[EXERCISE INSTRUCTIONS]
Restate all of the data below word for word.

Records from a dataset:
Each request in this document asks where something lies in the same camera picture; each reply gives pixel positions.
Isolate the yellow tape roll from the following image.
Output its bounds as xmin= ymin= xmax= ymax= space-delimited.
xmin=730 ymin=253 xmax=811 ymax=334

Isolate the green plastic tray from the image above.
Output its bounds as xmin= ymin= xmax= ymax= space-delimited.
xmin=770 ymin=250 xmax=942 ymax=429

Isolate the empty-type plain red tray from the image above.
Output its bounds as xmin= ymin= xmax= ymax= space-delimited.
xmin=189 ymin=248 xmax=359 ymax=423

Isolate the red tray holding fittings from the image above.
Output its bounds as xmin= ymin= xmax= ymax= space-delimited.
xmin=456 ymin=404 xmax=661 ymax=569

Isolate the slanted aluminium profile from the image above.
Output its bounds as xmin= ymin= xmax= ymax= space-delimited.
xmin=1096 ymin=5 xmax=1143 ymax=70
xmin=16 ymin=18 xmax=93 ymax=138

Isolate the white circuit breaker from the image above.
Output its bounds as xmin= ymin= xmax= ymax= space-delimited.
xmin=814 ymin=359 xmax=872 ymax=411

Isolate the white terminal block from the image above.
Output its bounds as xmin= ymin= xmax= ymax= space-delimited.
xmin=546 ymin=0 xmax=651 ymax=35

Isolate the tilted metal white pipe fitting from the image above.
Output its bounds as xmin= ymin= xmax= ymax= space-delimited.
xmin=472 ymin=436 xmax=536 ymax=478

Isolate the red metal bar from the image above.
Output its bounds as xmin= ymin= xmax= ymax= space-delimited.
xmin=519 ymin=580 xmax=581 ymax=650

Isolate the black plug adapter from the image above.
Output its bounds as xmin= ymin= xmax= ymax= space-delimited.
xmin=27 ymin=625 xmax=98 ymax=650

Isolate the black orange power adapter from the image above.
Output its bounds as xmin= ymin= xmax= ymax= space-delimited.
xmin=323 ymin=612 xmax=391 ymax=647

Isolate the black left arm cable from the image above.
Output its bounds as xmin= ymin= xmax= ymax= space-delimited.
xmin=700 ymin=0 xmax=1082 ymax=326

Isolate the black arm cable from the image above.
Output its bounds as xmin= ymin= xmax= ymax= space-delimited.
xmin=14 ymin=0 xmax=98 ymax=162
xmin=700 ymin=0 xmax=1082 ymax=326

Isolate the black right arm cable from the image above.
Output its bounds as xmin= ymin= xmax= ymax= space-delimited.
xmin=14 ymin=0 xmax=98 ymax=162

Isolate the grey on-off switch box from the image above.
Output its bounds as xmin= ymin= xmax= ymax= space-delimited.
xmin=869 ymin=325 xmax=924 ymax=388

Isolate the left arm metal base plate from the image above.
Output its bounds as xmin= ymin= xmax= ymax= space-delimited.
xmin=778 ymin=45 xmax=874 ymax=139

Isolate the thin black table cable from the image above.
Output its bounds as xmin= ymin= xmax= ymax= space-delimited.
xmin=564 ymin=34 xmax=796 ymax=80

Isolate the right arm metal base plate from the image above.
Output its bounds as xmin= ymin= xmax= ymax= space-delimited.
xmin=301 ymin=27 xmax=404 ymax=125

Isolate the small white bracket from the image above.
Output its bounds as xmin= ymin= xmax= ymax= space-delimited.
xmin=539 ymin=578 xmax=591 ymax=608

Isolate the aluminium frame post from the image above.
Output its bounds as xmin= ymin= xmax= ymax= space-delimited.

[REPLY TO THE EXERCISE]
Each request in this document asks where something lies in the same camera picture; each reply gives pixel positions.
Isolate the yellow tape roll from the following image.
Output its bounds as xmin= ymin= xmax= ymax= space-delimited.
xmin=730 ymin=253 xmax=811 ymax=334

Isolate the green plastic tray from the image above.
Output its bounds as xmin= ymin= xmax= ymax= space-delimited.
xmin=770 ymin=250 xmax=942 ymax=429

Isolate the empty-type plain red tray from the image above.
Output its bounds as xmin= ymin= xmax= ymax= space-delimited.
xmin=189 ymin=248 xmax=359 ymax=423

Isolate the red tray holding fittings from the image above.
Output its bounds as xmin= ymin= xmax= ymax= space-delimited.
xmin=456 ymin=404 xmax=661 ymax=569

Isolate the slanted aluminium profile from the image above.
Output its bounds as xmin= ymin= xmax= ymax= space-delimited.
xmin=1096 ymin=5 xmax=1143 ymax=70
xmin=16 ymin=18 xmax=93 ymax=138

Isolate the white circuit breaker from the image above.
Output its bounds as xmin= ymin= xmax= ymax= space-delimited.
xmin=814 ymin=359 xmax=872 ymax=411

Isolate the white terminal block from the image above.
Output its bounds as xmin= ymin= xmax= ymax= space-delimited.
xmin=546 ymin=0 xmax=651 ymax=35

Isolate the tilted metal white pipe fitting from the image above.
Output its bounds as xmin= ymin= xmax= ymax= space-delimited.
xmin=472 ymin=436 xmax=536 ymax=478

Isolate the red metal bar from the image above.
Output its bounds as xmin= ymin= xmax= ymax= space-delimited.
xmin=519 ymin=580 xmax=581 ymax=650

Isolate the black plug adapter from the image above.
Output its bounds as xmin= ymin= xmax= ymax= space-delimited.
xmin=27 ymin=625 xmax=98 ymax=650

Isolate the black orange power adapter from the image above.
Output its bounds as xmin= ymin= xmax= ymax= space-delimited.
xmin=323 ymin=612 xmax=391 ymax=647

Isolate the black left arm cable from the image above.
Output its bounds as xmin= ymin= xmax= ymax= space-delimited.
xmin=700 ymin=0 xmax=1082 ymax=326

Isolate the black arm cable from the image above.
Output its bounds as xmin= ymin= xmax= ymax= space-delimited.
xmin=14 ymin=0 xmax=98 ymax=162
xmin=700 ymin=0 xmax=1082 ymax=326

Isolate the black right arm cable from the image above.
Output its bounds as xmin= ymin= xmax= ymax= space-delimited.
xmin=14 ymin=0 xmax=98 ymax=162

Isolate the grey on-off switch box from the image above.
Output its bounds as xmin= ymin= xmax= ymax= space-delimited.
xmin=869 ymin=325 xmax=924 ymax=388

Isolate the left arm metal base plate from the image above.
Output its bounds as xmin= ymin= xmax= ymax= space-delimited.
xmin=778 ymin=45 xmax=874 ymax=139

Isolate the thin black table cable from the image above.
Output its bounds as xmin= ymin= xmax= ymax= space-delimited.
xmin=564 ymin=34 xmax=796 ymax=80

Isolate the right arm metal base plate from the image above.
Output its bounds as xmin= ymin= xmax= ymax= space-delimited.
xmin=301 ymin=27 xmax=404 ymax=125

Isolate the small white bracket from the image above.
Output its bounds as xmin= ymin= xmax= ymax= space-delimited.
xmin=539 ymin=578 xmax=591 ymax=608

Isolate the aluminium frame post from the image above.
Output its bounds as xmin= ymin= xmax= ymax= space-delimited.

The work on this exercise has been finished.